### WORK ITEM:
Whenever "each" occurs in a line of the material, list that line.
BEGIN
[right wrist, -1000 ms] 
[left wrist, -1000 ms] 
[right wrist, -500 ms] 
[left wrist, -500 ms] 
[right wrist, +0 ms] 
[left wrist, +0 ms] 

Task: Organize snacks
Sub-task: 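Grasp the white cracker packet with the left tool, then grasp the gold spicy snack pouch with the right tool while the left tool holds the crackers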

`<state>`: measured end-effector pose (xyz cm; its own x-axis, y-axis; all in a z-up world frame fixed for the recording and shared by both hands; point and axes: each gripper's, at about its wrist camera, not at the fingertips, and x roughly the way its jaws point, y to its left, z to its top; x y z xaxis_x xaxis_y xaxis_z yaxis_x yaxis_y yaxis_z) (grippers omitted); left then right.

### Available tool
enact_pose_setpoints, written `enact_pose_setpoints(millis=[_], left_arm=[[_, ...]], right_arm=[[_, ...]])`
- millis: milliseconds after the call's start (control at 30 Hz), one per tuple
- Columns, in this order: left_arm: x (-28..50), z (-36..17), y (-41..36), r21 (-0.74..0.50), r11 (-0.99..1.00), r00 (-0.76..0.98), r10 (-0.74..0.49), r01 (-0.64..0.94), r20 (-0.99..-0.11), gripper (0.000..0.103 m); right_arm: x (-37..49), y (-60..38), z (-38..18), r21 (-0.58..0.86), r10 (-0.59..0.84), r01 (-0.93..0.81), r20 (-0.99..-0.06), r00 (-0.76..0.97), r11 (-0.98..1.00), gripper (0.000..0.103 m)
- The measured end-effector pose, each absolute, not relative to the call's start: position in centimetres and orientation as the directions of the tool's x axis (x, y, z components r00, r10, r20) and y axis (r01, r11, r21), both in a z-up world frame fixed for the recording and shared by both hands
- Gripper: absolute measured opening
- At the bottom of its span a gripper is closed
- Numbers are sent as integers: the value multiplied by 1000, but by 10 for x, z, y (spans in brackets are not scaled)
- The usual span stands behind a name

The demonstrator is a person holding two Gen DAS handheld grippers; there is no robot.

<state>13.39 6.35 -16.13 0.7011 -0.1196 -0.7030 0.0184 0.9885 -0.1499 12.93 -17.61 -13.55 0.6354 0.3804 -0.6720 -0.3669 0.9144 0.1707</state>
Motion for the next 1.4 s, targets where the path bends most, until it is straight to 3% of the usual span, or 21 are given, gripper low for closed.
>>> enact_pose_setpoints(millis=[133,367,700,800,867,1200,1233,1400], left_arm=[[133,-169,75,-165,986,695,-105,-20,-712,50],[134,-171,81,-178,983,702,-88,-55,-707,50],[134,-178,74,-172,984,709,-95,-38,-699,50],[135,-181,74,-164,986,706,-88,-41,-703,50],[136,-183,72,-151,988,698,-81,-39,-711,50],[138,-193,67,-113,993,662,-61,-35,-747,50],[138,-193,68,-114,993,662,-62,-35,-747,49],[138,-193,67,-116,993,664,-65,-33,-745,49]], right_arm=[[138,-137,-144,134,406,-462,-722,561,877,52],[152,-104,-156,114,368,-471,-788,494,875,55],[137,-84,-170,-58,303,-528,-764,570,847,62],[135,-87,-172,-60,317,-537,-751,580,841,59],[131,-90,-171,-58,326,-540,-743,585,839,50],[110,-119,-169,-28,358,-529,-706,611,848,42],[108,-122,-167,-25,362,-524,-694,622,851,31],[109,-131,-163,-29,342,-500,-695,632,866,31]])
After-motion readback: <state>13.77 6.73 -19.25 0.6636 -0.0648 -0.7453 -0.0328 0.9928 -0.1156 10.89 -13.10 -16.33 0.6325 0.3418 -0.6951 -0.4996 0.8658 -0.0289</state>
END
### OUTPUT OF THE EXERCISE:
`<state>`: measured end-effector pose (xyz cm; its own x-axis, y-axis; all in a z-up world frame fixed for the recording and shared by both hands; point and axes: each gripper's, at about its wrist camera, not at the fingertips, and x roughly the way its jaws point, y to its left, z to its top; x y z xaxis_x xaxis_y xaxis_z yaxis_x yaxis_y yaxis_z) (grippers omitted); left then right.
- The measured end-effector pose, each absolute, not relative to the call's start: position in centimetres and orientation as the directions of the tool's x axis (x, y, z components r00, r10, r20) and y axis (r01, r11, r21), both in a z-up world frame fixed for the recording and shared by both hands

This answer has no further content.